Work task:
Line by line, reproduce exactly the beginning of the listing below, ending with the line that contains "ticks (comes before" and adding nothing.
_ _ _ _ _ _ _
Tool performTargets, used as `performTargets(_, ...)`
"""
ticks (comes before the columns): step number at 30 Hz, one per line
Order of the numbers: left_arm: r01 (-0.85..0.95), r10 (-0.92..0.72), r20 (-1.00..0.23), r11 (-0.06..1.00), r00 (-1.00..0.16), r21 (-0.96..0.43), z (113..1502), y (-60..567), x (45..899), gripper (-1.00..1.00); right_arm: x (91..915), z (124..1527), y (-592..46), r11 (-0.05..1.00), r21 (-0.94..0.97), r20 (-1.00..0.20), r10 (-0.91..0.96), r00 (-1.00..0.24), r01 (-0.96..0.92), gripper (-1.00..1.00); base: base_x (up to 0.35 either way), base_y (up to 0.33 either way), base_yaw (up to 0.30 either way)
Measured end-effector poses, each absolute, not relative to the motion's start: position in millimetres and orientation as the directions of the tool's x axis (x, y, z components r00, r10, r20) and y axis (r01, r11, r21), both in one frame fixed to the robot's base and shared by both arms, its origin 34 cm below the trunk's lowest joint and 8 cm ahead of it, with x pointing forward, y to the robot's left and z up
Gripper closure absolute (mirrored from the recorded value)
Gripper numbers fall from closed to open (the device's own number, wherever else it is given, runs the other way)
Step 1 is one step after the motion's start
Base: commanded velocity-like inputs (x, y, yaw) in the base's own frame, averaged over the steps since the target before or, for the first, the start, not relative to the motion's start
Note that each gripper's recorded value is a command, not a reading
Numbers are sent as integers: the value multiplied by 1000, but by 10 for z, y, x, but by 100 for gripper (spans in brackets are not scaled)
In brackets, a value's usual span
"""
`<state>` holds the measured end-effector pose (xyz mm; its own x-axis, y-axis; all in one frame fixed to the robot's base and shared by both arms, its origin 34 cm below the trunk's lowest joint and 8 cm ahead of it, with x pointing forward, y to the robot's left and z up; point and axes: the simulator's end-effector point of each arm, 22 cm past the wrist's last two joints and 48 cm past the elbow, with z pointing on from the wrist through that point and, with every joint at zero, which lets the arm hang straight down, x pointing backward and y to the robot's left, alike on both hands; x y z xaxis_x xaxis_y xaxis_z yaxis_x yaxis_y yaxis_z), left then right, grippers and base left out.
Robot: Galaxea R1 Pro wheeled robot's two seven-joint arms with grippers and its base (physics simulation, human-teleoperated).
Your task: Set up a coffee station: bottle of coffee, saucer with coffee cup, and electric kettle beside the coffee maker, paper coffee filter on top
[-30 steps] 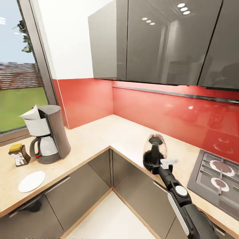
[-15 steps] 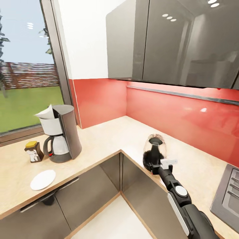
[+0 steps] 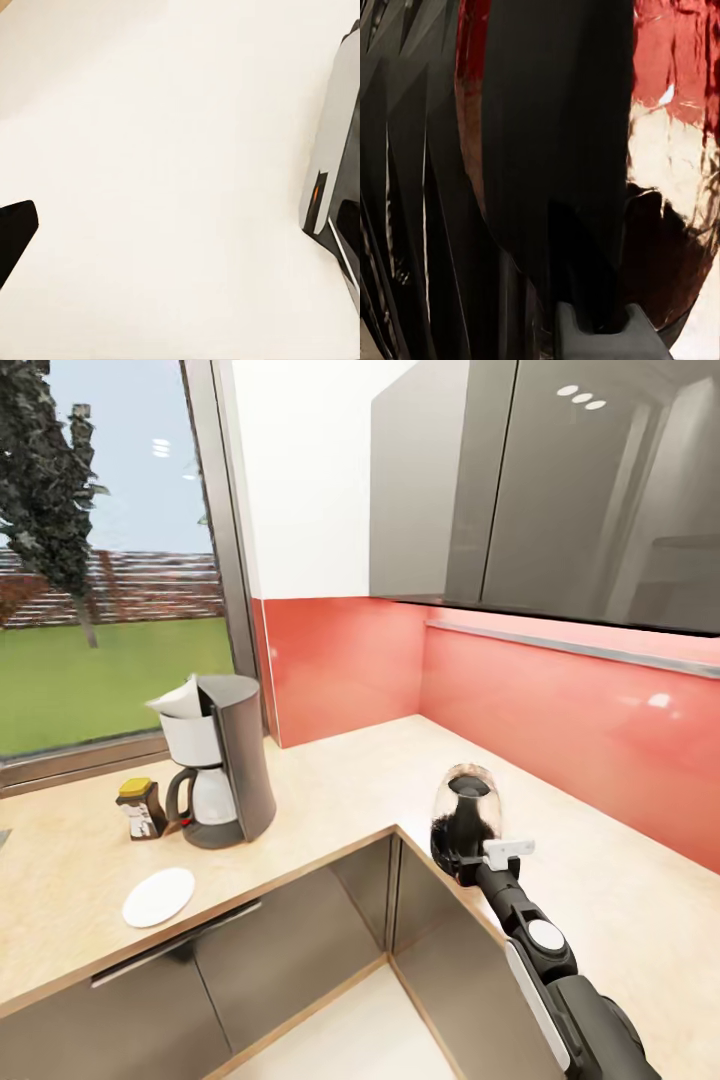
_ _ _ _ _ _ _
Your response:
Tool performTargets, used as `performTargets(_, ...)`
"""
ticks (comes before the columns): step number at 30 Hz, one per line

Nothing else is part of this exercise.